Replaying a JSONL checkpoint

The JSONL file can be replayed or analyzed offline with any tool that understands newline-delimited JSON.

jq — quick inspection

# Count events by type
jq -r 'select(.section=="event") | .event_type' run.jsonl | sort | uniq -c | sort -rn

# Find slowest tasks
jq 'select(.section=="span" and .name=="task") | {task_id: .attributes.task_id, duration_ms}' \
   run.jsonl | jq -s 'sort_by(.duration_ms) | reverse | .[0:10]'

# Tail resource events live
tail -f run.jsonl | jq 'select(.event_type=="ResourceUpdate") | {resource_scope, node_id, gpu_id, cpu_percent, gpu_percent}'

pandas — time-series analysis

import json
import pandas as pd

records = []
with open("run.jsonl") as f:
    for line in f:
        obj = json.loads(line)
        if obj.get("section") == "event" and obj.get("event_type") == "ResourceUpdate":
            records.append(obj)

df = pd.DataFrame(records)
df["ts"] = pd.to_datetime(df["event_time"], unit="s")
df.set_index("ts", inplace=True)

# Plot CPU per node
df[df["resource_scope"] == "per_node"].groupby("node_id")["cpu_percent"].plot(legend=True)

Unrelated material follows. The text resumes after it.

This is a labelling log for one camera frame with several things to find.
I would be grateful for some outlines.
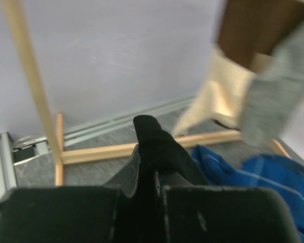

Trace correlation across components

Every event in the JSONL file carries trace_id and span_id. If an external component (e.g., an ML training framework or workflow orchestrator) is also OTel-instrumented, you can propagate the RHAPSODY session trace_id to create a unified trace across systems.

from opentelemetry import trace

# After telemetry.start() the session span is active
session_ctx = telemetry._session_span.get_span_context()
trace_id = hex(session_ctx.trace_id)

# Pass trace_id to an external component so it can attach its spans
external_component.run(parent_trace_id=trace_id)

In a Grafana Tempo or Jaeger UI you can then search by trace_id and see the session span, all task spans, and any external component spans in a single flame graph.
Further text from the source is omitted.